CDN Foundation
A Content Delivery Network (CDN) like Cloudflare sits between your users and your origin server, caching your website's static assets and HTML at edge locations around the world. By serving content from a data center physically closer to the visitor, a CDN dramatically reduces latency, protects your server from traffic spikes, and is essential for achieving a fast Time to First Byte (TTFB) globally.
CDN vs Other Cache Layers
| Layer | Scope | Benefit | Limitation |
|---|---|---|---|
| Server Cache (LSCache) | HTML stored on origin server | Fast for local origin | Doesn't reduce global latency |
| Browser Cache | Assets stored on device | Zero network on repeat visits | First visit always needs download |
| Object Cache (Redis) | DB queries stored in memory | Speeds logged-in/dynamic views | No impact on geographic latency |
| CDN (Cloudflare) | HTML + assets cached at edge PoPs | Cuts latency, protects, global delivery | Must exclude dynamic/cart pages |
How Cloudflare Improves Delivery
| Feature | What It Does | Why It Matters | Typical Impact |
|---|---|---|---|
| Edge HTML Caching (APO) | Serves full pages from PoPs | Reduces global TTFB | TTFB 0.6–1.0s globally |
| Tiered Cache | Upper-tier PoPs share cache with lower-tier | Improves cache hit-rate, reduces origin pulls | PSI +5–10 |
| Brotli Compression | Compresses assets at edge | Faster transfer, smaller payload | FCP/LCP 0.1–0.3s |
| Early Hints | Sends preload hints while origin still processes | Faster rendering | LCP 0.1–0.2s |
| Anycast DNS | Routes to nearest PoP automatically | Faster DNS resolution | DNS 20–50ms |
| WAF/Rate Limiting | Filters malicious traffic | Stability + uptime | Prevents downtime |
Performance Benefits in Numbers
| Metric | Without Cloudflare | With Cloudflare | Gain |
|---|---|---|---|
| Global TTFB (Asia→US origin) | 1.2–1.6s | 0.3–0.5s | 0.9–1.1s |
| Global LCP | 2.8–3.5s | 1.9–2.4s | 0.9–1.1s |
| PSI Mobile | 65–75 | 80–90 | +15–20 points |
| DNS Resolution | 60–120ms | 20–50ms | 40–70ms |
Static vs Dynamic Strategy
- Static (Blogs, Marketing, Docs)
- Dynamic (WooCommerce, LMS)
Strategy: Aggressive Cloudflare edge caching (APO ON, long TTL).

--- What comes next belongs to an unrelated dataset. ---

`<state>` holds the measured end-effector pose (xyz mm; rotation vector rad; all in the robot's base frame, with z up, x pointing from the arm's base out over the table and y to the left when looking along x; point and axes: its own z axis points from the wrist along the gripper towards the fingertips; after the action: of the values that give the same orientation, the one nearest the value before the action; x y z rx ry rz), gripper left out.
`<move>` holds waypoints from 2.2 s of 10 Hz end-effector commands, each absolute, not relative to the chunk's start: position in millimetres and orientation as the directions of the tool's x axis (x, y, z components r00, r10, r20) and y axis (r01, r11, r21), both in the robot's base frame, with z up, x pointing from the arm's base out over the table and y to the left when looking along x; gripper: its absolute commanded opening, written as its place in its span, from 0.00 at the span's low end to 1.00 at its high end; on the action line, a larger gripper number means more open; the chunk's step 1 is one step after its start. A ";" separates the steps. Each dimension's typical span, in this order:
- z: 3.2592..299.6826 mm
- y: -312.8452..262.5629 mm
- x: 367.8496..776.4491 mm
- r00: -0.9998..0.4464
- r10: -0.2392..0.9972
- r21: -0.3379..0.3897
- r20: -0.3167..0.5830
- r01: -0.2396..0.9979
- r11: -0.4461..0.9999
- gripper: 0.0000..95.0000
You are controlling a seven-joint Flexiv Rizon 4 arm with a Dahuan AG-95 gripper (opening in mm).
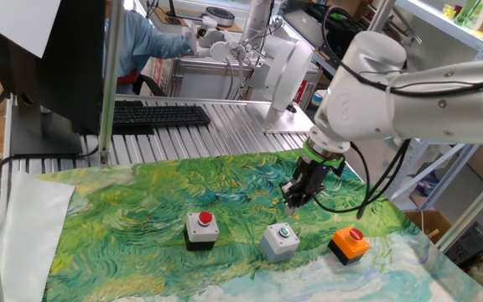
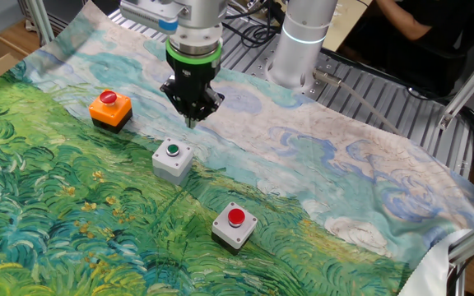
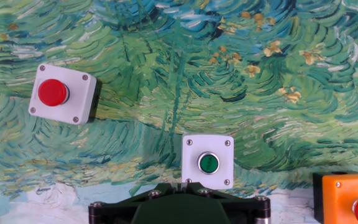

Why: Safe to serve prebuilt HTML; content rarely changes, yielding the highest performance gains.
Strategy: Edge cache HTML for public pages, bypass checkout/cart/account. Pair with Redis + ESI for logged-in sessions.
Why: Preserves cart/account functionality while still optimizing public pages for regular visitors.
Best Practices
- Always use Cloudflare DNS + Proxy (orange cloud).
- Enable APO for HTML caching.
- Combine with LSCache at origin — LSCache = HTML source, Cloudflare = global delivery.
- Exclude cart/checkout/account routes from edge cache.
- Turn on Tiered Cache for global consistency.
- Always test after enabling features — avoid broken logins or carts.
Verification Steps
Check via curl
curl -I https://example.com/
Expected Output:
cf-cache-status: HIT
cf-ray: <id>
Check DNS resolution speed
dig example.com | grep "Query time"
Expected Output:
;; Query time: 20 msec
Quick Lab
Lab Instructions
- Point DNS to Cloudflare — wait for propagation.
- Enable orange cloud proxy.
- Enable APO + Brotli + Tiered Cache.
- Visit site from 2 regions (US + Asia).
- Run
curl -Ito confirmcf-cache-status: HIT. - Run Lighthouse — compare TTFB/LCP before vs after.
Cheat Sheet (Foundation Cloudflare CDN)
View Cheat Sheet
| Task | Setting |
|---|---|
| DNS | Cloudflare Anycast DNS |
| Proxy | Orange Cloud = ON |
| HTML Cache | APO ON |
| Asset Cache | Auto, Brotli ON |
| Global Delivery | Tiered Cache ON |
| Exclusions | /cart/, /checkout/, /my-account/ |
| Verify | cf-cache-status: HIT |
| Security | WAF + Rate Limiting ON |
With Cloudflare in place, expect global TTFB < 500ms and Core Web Vitals score improvements across mobile and desktop.